- **ASSIGNED TASK**:
Nothing but the lines from the one containing "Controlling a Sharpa" to the end of the material should be returned, each exactly as written.

- **COLLECTED DATA**:
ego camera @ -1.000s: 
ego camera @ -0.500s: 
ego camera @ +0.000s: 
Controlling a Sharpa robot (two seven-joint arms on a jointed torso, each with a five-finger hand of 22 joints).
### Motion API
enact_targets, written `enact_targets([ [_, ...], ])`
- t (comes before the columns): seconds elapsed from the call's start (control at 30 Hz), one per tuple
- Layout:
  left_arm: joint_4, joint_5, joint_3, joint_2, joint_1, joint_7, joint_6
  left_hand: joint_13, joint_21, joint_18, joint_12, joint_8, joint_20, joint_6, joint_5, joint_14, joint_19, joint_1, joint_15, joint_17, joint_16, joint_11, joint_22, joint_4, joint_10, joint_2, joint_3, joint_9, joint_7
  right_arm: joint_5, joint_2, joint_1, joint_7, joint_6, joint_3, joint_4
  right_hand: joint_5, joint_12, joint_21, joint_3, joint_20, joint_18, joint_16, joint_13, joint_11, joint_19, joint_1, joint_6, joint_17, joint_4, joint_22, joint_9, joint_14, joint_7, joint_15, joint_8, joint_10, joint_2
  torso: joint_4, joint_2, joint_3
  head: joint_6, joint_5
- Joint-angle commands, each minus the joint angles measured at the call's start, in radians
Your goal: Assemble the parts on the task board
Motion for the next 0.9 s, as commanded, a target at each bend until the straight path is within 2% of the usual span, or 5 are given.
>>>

- **EXERCISE RESULT**:
Controlling a Sharpa robot (two seven-joint arms on a jointed torso, each with a five-finger hand of 22 joints).
### Motion API
enact_targets, written `enact_targets([ [_, ...], ])`
- t (comes before the columns): seconds elapsed from the call's start (control at 30 Hz), one per tuple
- Layout:
  left_arm: joint_4, joint_5, joint_3, joint_2, joint_1, joint_7, joint_6
  left_hand: joint_13, joint_21, joint_18, joint_12, joint_8, joint_20, joint_6, joint_5, joint_14, joint_19, joint_1, joint_15, joint_17, joint_16, joint_11, joint_22, joint_4, joint_10, joint_2, joint_3, joint_9, joint_7
  right_arm: joint_5, joint_2, joint_1, joint_7, joint_6, joint_3, joint_4
  right_hand: joint_5, joint_12, joint_21, joint_3, joint_20, joint_18, joint_16, joint_13, joint_11, joint_19, joint_1, joint_6, joint_17, joint_4, joint_22, joint_9, joint_14, joint_7, joint_15, joint_8, joint_10, joint_2
  torso: joint_4, joint_2, joint_3
  head: joint_6, joint_5
- Joint-angle commands, each minus the joint angles measured at the call's start, in radians
Your goal: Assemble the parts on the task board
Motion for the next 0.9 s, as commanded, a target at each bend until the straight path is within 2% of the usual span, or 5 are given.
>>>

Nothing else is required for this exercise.